__WHAT YOU WILL DO__: Transcribe the records word for word, leaving nothing out.
** DATA FOR REVIEW follows **
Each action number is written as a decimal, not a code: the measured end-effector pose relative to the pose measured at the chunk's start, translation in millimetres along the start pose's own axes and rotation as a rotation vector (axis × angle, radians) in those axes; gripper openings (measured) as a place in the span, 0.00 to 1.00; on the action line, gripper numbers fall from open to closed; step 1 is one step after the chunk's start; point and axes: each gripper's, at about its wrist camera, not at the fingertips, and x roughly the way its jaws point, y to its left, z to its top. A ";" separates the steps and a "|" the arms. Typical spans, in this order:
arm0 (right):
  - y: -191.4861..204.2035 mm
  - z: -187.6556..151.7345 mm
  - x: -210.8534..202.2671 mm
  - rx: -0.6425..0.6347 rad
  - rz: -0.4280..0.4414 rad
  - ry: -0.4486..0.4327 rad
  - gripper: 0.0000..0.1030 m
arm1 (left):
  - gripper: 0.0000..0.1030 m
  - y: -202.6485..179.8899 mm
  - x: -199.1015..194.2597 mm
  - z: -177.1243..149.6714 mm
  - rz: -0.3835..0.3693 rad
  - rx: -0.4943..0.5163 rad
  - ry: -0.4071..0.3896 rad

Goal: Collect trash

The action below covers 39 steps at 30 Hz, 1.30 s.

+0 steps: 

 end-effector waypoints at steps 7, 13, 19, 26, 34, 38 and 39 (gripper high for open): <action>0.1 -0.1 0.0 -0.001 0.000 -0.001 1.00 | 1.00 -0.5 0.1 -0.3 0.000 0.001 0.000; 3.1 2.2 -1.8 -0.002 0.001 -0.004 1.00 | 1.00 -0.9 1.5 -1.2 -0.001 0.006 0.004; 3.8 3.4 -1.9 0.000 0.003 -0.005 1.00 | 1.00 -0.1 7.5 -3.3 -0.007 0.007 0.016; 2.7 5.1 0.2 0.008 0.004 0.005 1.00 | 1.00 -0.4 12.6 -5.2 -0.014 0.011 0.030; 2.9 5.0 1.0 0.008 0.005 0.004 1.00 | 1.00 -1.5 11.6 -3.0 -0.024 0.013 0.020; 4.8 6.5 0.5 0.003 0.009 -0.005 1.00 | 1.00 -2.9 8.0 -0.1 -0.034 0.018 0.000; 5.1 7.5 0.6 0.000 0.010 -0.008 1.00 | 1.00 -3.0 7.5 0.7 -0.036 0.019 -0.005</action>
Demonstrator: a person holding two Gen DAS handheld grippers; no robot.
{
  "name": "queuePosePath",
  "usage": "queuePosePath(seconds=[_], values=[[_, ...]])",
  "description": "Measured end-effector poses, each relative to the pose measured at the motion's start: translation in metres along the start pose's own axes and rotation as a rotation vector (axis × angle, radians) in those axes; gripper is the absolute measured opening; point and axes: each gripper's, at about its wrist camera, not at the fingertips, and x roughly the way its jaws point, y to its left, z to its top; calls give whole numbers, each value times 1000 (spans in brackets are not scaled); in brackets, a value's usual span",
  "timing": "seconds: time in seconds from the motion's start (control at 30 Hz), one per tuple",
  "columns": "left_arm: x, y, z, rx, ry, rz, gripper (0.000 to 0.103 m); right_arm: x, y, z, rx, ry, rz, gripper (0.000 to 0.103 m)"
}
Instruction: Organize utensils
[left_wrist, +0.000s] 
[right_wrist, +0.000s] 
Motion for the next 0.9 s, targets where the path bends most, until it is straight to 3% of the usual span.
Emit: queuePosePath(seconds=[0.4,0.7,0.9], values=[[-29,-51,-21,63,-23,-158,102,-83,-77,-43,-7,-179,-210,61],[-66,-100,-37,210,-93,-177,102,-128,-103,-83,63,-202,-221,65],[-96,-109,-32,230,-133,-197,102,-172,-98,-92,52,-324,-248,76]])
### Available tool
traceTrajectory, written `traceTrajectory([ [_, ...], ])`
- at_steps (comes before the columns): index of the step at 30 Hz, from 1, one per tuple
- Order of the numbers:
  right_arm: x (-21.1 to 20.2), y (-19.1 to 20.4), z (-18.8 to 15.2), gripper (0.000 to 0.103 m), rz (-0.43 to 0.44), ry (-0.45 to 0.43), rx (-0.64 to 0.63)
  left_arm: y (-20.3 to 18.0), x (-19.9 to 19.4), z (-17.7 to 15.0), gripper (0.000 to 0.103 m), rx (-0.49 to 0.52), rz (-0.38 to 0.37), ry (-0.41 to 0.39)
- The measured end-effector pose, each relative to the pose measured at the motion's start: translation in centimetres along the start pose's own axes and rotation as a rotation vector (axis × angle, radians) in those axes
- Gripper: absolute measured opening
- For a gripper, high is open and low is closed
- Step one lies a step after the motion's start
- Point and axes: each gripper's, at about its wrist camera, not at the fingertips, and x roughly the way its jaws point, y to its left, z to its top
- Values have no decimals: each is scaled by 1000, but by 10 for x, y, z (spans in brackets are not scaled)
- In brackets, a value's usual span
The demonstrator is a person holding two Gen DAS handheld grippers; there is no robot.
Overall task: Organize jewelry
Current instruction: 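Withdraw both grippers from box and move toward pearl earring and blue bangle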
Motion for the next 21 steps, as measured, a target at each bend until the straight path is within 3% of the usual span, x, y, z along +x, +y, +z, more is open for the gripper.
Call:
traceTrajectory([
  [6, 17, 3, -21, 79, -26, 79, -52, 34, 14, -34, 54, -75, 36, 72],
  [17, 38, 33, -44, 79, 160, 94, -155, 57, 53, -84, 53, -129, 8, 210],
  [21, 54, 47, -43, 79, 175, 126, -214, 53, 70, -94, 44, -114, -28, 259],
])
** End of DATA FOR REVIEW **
__TASK OUTPUT__:
Each action number is written as a decimal, not a code: the measured end-effector pose relative to the pose measured at the chunk's start, translation in millimetres along the start pose's own axes and rotation as a rotation vector (axis × angle, radians) in those axes; gripper openings (measured) as a place in the span, 0.00 to 1.00; on the action line, gripper numbers fall from open to closed; step 1 is one step after the chunk's start; point and axes: each gripper's, at about its wrist camera, not at the fingertips, and x roughly the way its jaws point, y to its left, z to its top. A ";" separates the steps and a "|" the arms. Typical spans, in this order:
arm0 (right):
  - y: -191.4861..204.2035 mm
  - z: -187.6556..151.7345 mm
  - x: -210.8534..202.2671 mm
  - rx: -0.6425..0.6347 rad
  - rz: -0.4280..0.4414 rad
  - ry: -0.4486..0.4327 rad
  - gripper: 0.0000..0.1030 m
arm1 (left):
  - gripper: 0.0000..0.1030 m
  - y: -202.6485..179.8899 mm
  - x: -199.1015..194.2597 mm
  - z: -177.1243..149.6714 mm
  - rz: -0.3835..0.3693 rad
  - rx: -0.4943..0.5163 rad
  - ry: -0.4071..0.3896 rad

Goal: Collect trash

The action below covers 39 steps at 30 Hz, 1.30 s.

+0 steps: 

 end-effector waypoints at steps 7, 13, 19, 26, 34, 38 and 39 (gripper high for open): <action>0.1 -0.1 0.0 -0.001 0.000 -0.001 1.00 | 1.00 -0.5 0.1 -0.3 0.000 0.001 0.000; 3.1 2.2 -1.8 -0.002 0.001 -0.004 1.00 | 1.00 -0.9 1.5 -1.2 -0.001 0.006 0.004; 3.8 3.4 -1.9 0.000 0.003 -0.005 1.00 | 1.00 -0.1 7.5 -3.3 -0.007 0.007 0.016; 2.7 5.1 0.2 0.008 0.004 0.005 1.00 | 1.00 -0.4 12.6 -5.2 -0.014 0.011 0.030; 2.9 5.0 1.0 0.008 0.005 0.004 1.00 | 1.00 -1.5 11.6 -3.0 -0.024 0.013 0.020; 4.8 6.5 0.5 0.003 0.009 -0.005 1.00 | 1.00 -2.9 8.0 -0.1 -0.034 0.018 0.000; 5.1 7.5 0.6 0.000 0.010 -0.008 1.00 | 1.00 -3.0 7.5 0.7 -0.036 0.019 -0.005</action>
Demonstrator: a person holding two Gen DAS handheld grippers; no robot.
{
  "name": "queuePosePath",
  "usage": "queuePosePath(seconds=[_], values=[[_, ...]])",
  "description": "Measured end-effector poses, each relative to the pose measured at the motion's start: translation in metres along the start pose's own axes and rotation as a rotation vector (axis × angle, radians) in those axes; gripper is the absolute measured opening; point and axes: each gripper's, at about its wrist camera, not at the fingertips, and x roughly the way its jaws point, y to its left, z to its top; calls give whole numbers, each value times 1000 (spans in brackets are not scaled); in brackets, a value's usual span",
  "timing": "seconds: time in seconds from the motion's start (control at 30 Hz), one per tuple",
  "columns": "left_arm: x, y, z, rx, ry, rz, gripper (0.000 to 0.103 m); right_arm: x, y, z, rx, ry, rz, gripper (0.000 to 0.103 m)"
}
Instruction: Organize utensils
[left_wrist, +0.000s] 
[right_wrist, +0.000s] 
Motion for the next 0.9 s, targets where the path bends most, until it is straight to 3% of the usual span.
Emit: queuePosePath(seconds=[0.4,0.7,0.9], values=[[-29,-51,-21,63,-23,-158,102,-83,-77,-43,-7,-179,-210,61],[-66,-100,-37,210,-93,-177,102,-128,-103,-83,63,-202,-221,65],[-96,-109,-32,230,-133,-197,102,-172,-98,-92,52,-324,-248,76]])
### Available tool
traceTrajectory, written `traceTrajectory([ [_, ...], ])`
- at_steps (comes before the columns): index of the step at 30 Hz, from 1, one per tuple
- Order of the numbers:
  right_arm: x (-21.1 to 20.2), y (-19.1 to 20.4), z (-18.8 to 15.2), gripper (0.000 to 0.103 m), rz (-0.43 to 0.44), ry (-0.45 to 0.43), rx (-0.64 to 0.63)
  left_arm: y (-20.3 to 18.0), x (-19.9 to 19.4), z (-17.7 to 15.0), gripper (0.000 to 0.103 m), rx (-0.49 to 0.52), rz (-0.38 to 0.37), ry (-0.41 to 0.39)
- The measured end-effector pose, each relative to the pose measured at the motion's start: translation in centimetres along the start pose's own axes and rotation as a rotation vector (axis × angle, radians) in those axes
- Gripper: absolute measured opening
- For a gripper, high is open and low is closed
- Step one lies a step after the motion's start
- Point and axes: each gripper's, at about its wrist camera, not at the fingertips, and x roughly the way its jaws point, y to its left, z to its top
- Values have no decimals: each is scaled by 1000, but by 10 for x, y, z (spans in brackets are not scaled)
- In brackets, a value's usual span
The demonstrator is a person holding two Gen DAS handheld grippers; there is no robot.
Overall task: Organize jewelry
Current instruction: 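Withdraw both grippers from box and move toward pearl earring and blue bangle
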Motion for the next 21 steps, as measured, a target at each bend until the straight path is within 3% of the usual span, x, y, z along +x, +y, +z, more is open for the gripper.
Call:
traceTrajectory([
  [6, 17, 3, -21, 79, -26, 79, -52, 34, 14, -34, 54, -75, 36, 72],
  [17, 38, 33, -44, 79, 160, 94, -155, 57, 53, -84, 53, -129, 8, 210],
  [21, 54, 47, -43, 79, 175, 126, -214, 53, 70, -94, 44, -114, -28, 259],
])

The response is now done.